All in all, there were minimal changes to Soffia's lifestyle — even the meal structure stayed pretty much the same throughout the entire 14 weeks.

“I prefer bigger meals and don’t really like snacking”, Soffia explains. “I would rather have 3 large plates, which I find keep me satisfied for longer whether I’m gaining muscle or aiming to lose fat!”

Here’s an example of what Soffia eats in a day on higher (2300) and lower (1800) calories! To feel fuller in a deficit, Soffia added more non-starchy veggies to meals and reached out for foods with more volume to keep her satisfied.

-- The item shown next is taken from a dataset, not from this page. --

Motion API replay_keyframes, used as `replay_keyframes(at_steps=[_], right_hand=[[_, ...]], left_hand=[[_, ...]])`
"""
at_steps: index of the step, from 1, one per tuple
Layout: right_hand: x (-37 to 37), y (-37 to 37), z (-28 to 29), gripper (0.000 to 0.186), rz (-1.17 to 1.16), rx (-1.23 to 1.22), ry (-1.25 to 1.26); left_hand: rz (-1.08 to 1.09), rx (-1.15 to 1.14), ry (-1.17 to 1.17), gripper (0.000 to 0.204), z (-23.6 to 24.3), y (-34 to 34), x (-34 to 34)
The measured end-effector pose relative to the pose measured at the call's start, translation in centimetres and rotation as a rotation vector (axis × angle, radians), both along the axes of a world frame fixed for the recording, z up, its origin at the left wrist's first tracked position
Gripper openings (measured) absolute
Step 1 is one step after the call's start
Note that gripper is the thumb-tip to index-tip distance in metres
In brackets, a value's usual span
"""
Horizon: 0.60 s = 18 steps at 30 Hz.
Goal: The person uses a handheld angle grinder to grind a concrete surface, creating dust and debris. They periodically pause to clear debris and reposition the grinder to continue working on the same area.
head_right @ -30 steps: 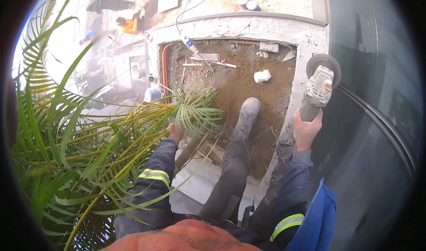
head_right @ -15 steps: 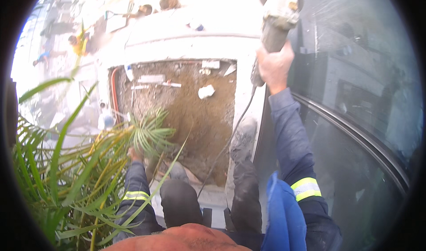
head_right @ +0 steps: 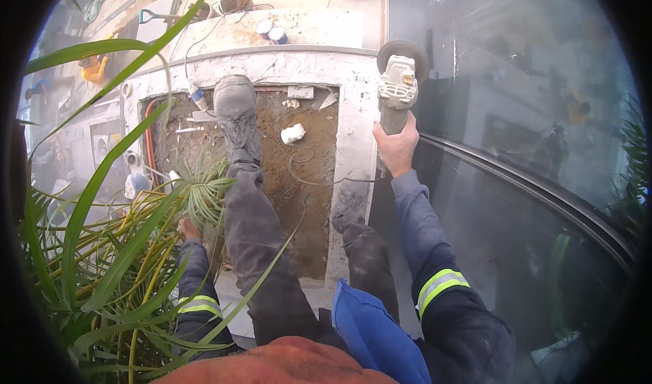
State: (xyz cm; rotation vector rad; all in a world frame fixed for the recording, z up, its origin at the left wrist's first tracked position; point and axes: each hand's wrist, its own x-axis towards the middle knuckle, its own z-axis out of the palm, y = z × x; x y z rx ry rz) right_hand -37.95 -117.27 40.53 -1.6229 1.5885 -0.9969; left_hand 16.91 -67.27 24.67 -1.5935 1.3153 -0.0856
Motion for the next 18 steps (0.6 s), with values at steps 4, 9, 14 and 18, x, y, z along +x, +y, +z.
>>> replay_keyframes(at_steps=[4, 9, 14, 18], right_hand=[[-0.1, -6.1, 6.4, 0.049, -0.027, -0.173, 0.022], [0.2, -15.7, 11.0, 0.037, -0.112, -0.508, 0.012], [-1.1, -14.1, 10.8, 0.022, -0.201, -0.428, 0.028], [4.1, -13.4, 10.4, 0.025, -0.207, -0.275, -0.034]], left_hand=[[0.414, 0.251, 0.042, 0.022, 2.0, -3.8, -1.0], [0.316, 0.075, 0.194, 0.021, 4.5, 0.0, -0.2], [0.437, -0.013, 0.381, 0.029, 3.5, -2.1, 1.4], [0.261, 0.069, 0.33, 0.028, 4.7, -4.1, 0.1]])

After reaching a 1800 calorie mark, we began incorporating scheduled re-feeds, and increasing calories gradually. At the moment, Soffia is maintaining her physique at around 2100 calories/day, and is planning on doing another muscle gain phase soon!

Soffia’s top tips for sustainable fat loss

Here are Soffia’s top tips for achieving sustainable results:

👉  It’s not always going to be easy! Keep your eyes on the prize, it’s so worth it.

👉  Focus on the journey, not the destination! Some weeks it may seem like you’re not progressing, but please keep going. You will get amazing results!

👉  Slow and steady wins the race! I know for a fact that I wouldn’t be able to adhere to an aggressive deficit, so I set realistic, achievable expectations and worked from there.

👉  Find an experienced coach who can provide guidance and perspective! Otherwise you may find you’re not pushing yourself enough, or the opposite, doing too much, too soon.

Biggest win: Achieving my goal physique and learning to be more in control of my training and nutrition!

Biggest challenge: Moving more while eating less can be really challenging. Did I mention I like food? 😅

Sustainability is the key to long-term results

I hope that Soffia’s story has inspired you and demonstrated that slow and steady definitely wins the race!

Remember that there's no rush! Do things correctly while working with your body, not against it. It’s much better to be realistic with yourself and set maintainable targets, than get impatient and give up before you have a chance to succeed. 

At MWU, we're all about sustainable long-term results — and while this approach won't get you where you want to be within a couple of weeks, it will show you how to get there sustainably, and maintain the results.